= Side valley =

Valley with a tributary to a larger river

Side valleys and tributary valleys are valleys whose brooks or rivers flow into greater ones.

Upstream, the valleys can be classified in an increasing order which is equivalent to the usual orographic order: the tributaries are ordered from those nearest to the source of the river to those nearest to the mouth of the river. A confluence is where two or more tributaries or rivers flow together.

==Orographic order (e.g. Humber)==
In the orographic classification (order of rivers) the tributary river has order n+1, if n describes the primary (or main) river. A river which flows directly into the ocean (e.g. the English rivers Thames or Humber) has the orographic order n=1, the River Ouse n=2, the Wharfe n=3 and so on.

==Geomorphology==
The term "side valley" is used for higher order valleys near mountains (example above: the Pennines), as opposed to lower valleys that do not have a strong relief. This is because the "main stem river" (into which the secondary river flows) passes much more water than its tributaries and therefore

- has a lower current.
- has finer sediments that are deposited in a more flat manner.

The higher the order of a valley, the steeper the hillsides. Looking upstream, the steepest slopes are normally near the source of a brook (with the exception of very hard rocks in downstream direction).

===Hanging valleys===
The estuary of broad rivers lies in flat regions (river flats) rather than in regions with higher elevation. Therefore, the stream gradient of the tributary near its mouth is small (e.g. 1 m per km), but much more at waters of higher order (in the Alps up to 100 m per km). This is one reason for the large number of hanging valleys in some mountain ranges (e.g.
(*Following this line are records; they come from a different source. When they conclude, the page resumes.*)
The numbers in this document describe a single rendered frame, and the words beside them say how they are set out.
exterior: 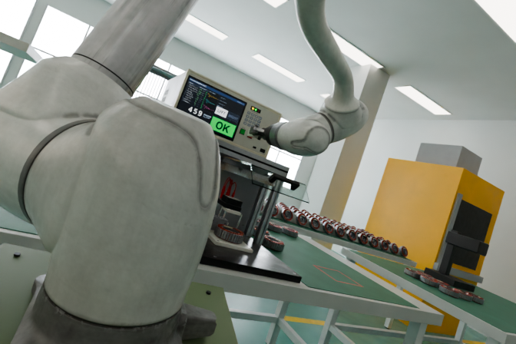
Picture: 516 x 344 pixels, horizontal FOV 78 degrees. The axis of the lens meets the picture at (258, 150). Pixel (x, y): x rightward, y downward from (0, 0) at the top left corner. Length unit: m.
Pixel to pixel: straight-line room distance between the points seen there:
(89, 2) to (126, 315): 7.56
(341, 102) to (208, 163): 0.65
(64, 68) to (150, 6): 0.16
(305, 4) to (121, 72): 0.41
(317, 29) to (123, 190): 0.58
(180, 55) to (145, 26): 7.25
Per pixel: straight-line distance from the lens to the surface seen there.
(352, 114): 0.96
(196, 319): 0.46
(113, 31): 0.54
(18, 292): 0.52
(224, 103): 1.28
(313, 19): 0.76
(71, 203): 0.37
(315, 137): 0.86
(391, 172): 5.02
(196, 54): 7.89
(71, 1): 7.81
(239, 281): 0.99
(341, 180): 5.17
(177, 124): 0.34
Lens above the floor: 1.04
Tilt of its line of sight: 4 degrees up
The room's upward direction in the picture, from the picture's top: 20 degrees clockwise
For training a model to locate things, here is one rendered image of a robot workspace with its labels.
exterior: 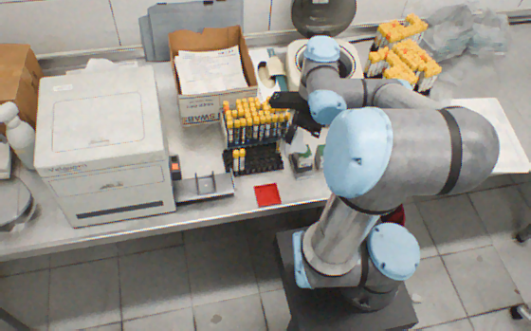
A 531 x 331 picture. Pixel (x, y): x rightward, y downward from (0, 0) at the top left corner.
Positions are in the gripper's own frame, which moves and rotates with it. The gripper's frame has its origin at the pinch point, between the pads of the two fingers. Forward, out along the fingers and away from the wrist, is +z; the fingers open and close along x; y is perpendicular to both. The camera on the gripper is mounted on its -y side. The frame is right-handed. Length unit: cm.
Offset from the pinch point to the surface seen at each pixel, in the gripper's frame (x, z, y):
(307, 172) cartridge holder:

Salzburg or Graubünden).

Glaciologic or geologic reasons:

- The glaciers of the ice age caused major erosion that resulted in many U-shaped "glacial valleys", especially at an altitude of 400–800 m which is typical for alpine main valleys.
- A valley shoulder appears at the place where the tributary flowed into the river before the glacial period. The side valley loses its height and develops into a hanging valley.
- In permeable rock like limestone) a side-valley becomes a gorge.
- In granite or other crystalline areas a waterfall may result.
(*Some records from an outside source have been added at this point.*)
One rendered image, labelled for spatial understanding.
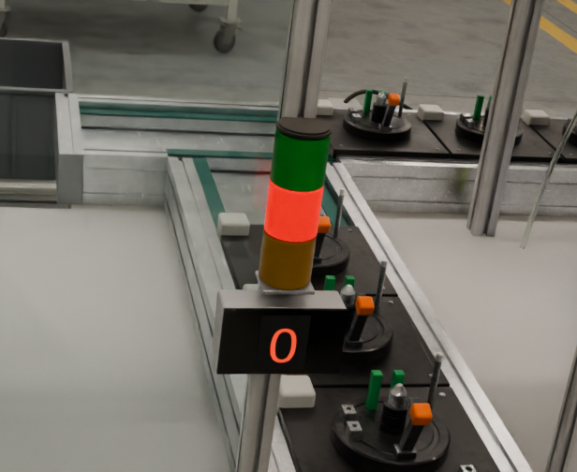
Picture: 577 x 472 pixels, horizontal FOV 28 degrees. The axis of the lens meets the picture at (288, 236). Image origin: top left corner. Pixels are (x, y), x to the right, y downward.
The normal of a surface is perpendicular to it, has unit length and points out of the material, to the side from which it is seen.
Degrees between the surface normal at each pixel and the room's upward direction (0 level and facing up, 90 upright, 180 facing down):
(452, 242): 0
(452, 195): 90
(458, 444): 0
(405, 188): 90
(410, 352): 0
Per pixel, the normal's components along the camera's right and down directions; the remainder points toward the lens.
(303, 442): 0.11, -0.90
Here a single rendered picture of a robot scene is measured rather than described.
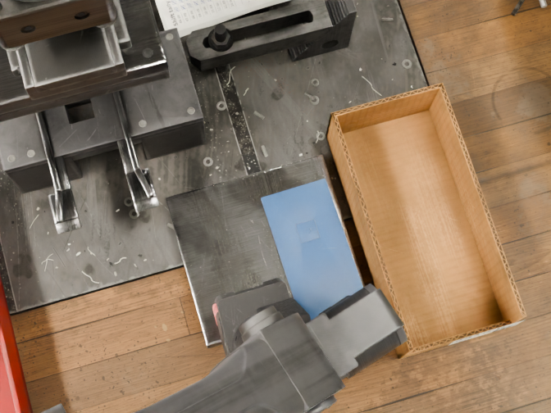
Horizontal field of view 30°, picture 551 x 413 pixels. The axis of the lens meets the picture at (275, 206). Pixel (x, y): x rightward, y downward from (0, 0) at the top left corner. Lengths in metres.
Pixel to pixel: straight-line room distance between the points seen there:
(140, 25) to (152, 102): 0.16
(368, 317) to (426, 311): 0.25
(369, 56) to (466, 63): 0.11
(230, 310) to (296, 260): 0.15
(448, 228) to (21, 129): 0.45
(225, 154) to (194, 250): 0.11
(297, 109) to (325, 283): 0.20
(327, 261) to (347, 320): 0.23
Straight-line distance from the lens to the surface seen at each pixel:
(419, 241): 1.08
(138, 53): 0.88
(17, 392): 1.01
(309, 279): 1.04
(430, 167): 1.10
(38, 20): 0.77
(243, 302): 0.92
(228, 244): 1.05
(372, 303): 0.83
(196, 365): 1.05
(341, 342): 0.82
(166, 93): 1.03
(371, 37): 1.15
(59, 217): 1.00
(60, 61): 0.84
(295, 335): 0.76
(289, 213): 1.05
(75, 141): 1.02
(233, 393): 0.70
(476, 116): 1.14
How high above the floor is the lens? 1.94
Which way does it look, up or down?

These stages of valley genesis can be seen in higher mountain ranges - e.g. in the "young" Rocky Mountains, in the "old" ranges and fjords of Scandinavia, or in the Eastern Alps (Salzach or Inn valley).

Sandbanks often occur at reaches with slow current, especially near river banks. Studying the various gravel rock types is an excellent and cheap survey for a summarized geology of the rivers watershed (catchment area).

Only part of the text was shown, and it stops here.